I've never seen a living rhinoceros but I have spent some time in the company of a dead one. It's not so bad, he still looks good, his improbably solid body still exudes a strength and vitality that impresses and intimidates. His name was Bull and he lived for almost half a century by some estimates. Occasionally I'll sit beside him, preferably by his right side, because then I do not have to see his melancholy face, which the taxidermists have banked off to the left. From what I've learned Bull was born to a comely she-rhino in the wilds of South Africa, his father was undoubtedly a handsome stud, but also a negligent one if my friend's sad visage can be speculated upon. Bull likely ate some unforgettable grasses down there, and I can only imagine the immense size of his boundary-marking excrement piles. The potency and linearity of his urine must have been a sight to see, and if I could, I would have fashioned a comfortable saddle on which I would perch, and accompany my unhappy friend as he tended to the sovereignty of his territory. I wish that this were so because then I would understand what has caused this great animal to express such sorrow.

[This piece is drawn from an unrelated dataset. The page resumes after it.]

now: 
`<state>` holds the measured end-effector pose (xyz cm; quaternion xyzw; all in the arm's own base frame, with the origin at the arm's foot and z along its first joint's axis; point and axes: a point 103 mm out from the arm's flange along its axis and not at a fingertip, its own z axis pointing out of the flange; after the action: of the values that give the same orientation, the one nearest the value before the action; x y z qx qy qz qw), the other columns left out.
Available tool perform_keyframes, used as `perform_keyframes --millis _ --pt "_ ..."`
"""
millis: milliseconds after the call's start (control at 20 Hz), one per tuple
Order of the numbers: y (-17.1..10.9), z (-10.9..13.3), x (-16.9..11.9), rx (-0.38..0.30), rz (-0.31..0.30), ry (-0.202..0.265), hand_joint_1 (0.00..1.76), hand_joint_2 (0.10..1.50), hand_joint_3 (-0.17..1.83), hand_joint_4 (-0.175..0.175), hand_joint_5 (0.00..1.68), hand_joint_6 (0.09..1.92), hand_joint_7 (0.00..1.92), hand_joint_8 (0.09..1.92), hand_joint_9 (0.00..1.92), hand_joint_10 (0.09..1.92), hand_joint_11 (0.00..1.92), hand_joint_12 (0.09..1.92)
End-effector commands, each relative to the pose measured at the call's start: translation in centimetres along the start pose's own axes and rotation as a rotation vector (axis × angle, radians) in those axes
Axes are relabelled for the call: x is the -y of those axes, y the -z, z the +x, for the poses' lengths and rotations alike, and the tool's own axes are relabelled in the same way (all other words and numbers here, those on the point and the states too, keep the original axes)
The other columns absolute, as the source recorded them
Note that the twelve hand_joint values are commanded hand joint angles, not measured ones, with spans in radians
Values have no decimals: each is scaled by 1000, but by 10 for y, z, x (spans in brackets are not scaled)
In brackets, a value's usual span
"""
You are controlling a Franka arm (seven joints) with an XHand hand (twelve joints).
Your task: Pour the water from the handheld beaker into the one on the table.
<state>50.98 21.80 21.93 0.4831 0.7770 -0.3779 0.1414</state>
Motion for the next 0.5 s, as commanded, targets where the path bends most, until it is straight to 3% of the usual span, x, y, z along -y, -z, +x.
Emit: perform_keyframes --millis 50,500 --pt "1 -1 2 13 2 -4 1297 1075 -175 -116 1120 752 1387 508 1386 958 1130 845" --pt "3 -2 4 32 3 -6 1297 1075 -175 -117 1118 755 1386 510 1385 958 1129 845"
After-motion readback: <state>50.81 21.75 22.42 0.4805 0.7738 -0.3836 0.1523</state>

The days became weeks which became months and so on, years and decades and what not. The decades began stacking like a neatly arranged pile of split wood. You would think that wood of similar properties would burn similarly, but not the case. Deep and profound singularities exist for each individual log, while one blazes like the sun, another generates less heat than a fart. And so, many years passed without flame. For decades the fire was not potent, nay, it was a bitter kindling, a feeble glimmer in the dim light of mortality. Marshmallows pierced by the finest twigs would in vain droop near its half-hearted flicker. What fools those marshmallows were who hoped to ignite close to that minute spark! And the truth of this was in time made known to them and because it was so chilly they began to shake, rattle and quiver upon their twigs, and they retreated into space where warmth might be found next to a twinkling star. What optimism had you, sweet marshmallows!?

It's a pristine year, untarnished by my procrastination and flatulence. Is that what life is? Always judging oneself by the stench of one's flatulence? "Now that's a terrible odor" I say to myself which suggests that I am greatly dissatisfied by the nasty gasses which pass from my ass. But on to serious subjects. There are great injustices which are currently being perpetrated on the earth. In general, the perpetrators are males, often they have beards, and when they shave their beards they speak for the sake of logic, which is to say they speak for the interests of that vacuous cow, money. Idiotic currencies are their fodder and they chew them into an unrecognizable grist so long as their bank accounts are well stocked. Oh, the absurd idiocy of our times. How to quickly sell the shit that one has, that's the essence of life. Alas, by which I mean, "oh, shit."